» **ABOUT THIS TASK**
Using the listing below, set down exactly the lines from the one that contains "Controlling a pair" through the one that contains "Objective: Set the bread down", with no pictures.

» **DATASET SECTION**
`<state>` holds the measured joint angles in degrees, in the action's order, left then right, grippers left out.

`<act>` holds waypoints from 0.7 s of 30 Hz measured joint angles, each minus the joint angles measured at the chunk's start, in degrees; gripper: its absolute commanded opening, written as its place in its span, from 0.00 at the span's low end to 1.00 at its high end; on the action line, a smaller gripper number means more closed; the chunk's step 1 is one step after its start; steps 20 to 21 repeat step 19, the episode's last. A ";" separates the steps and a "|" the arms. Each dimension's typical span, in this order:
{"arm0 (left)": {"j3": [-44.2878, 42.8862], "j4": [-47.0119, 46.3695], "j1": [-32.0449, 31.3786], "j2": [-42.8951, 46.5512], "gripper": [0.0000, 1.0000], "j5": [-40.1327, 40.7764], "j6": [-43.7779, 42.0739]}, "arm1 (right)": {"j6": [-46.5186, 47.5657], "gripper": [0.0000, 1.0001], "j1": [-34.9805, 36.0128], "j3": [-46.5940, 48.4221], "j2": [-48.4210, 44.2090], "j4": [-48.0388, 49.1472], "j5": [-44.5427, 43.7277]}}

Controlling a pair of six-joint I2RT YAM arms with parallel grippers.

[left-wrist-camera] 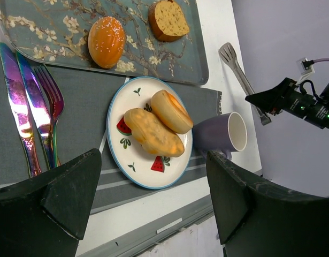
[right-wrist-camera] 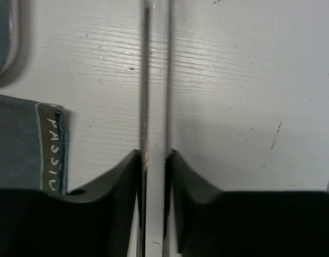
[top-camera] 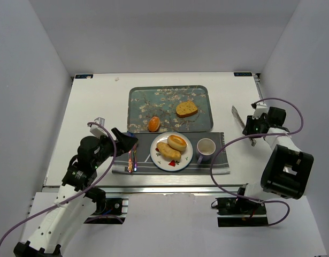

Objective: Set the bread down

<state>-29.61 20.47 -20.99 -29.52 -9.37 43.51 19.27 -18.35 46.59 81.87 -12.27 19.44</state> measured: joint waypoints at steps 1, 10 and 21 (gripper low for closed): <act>0.00 0.00 0.00 -0.07 0.88 -0.09 0.00 | -0.35 0.46 0.04 -0.52 0.55 0.83 -0.31; 0.02 -0.72 0.00 -0.07 0.88 -0.31 0.02 | 5.60 0.89 -1.68 -0.28 5.42 -1.62 -0.83; 0.59 -1.60 0.00 0.37 0.88 -0.48 0.04 | 11.76 0.89 -3.02 15.98 -2.45 -14.84 4.68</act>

» **EXERCISE SOLUTION**
Controlling a pair of six-joint I2RT YAM arms with parallel grippers.

[left-wrist-camera] 
[right-wrist-camera] 
[top-camera] 

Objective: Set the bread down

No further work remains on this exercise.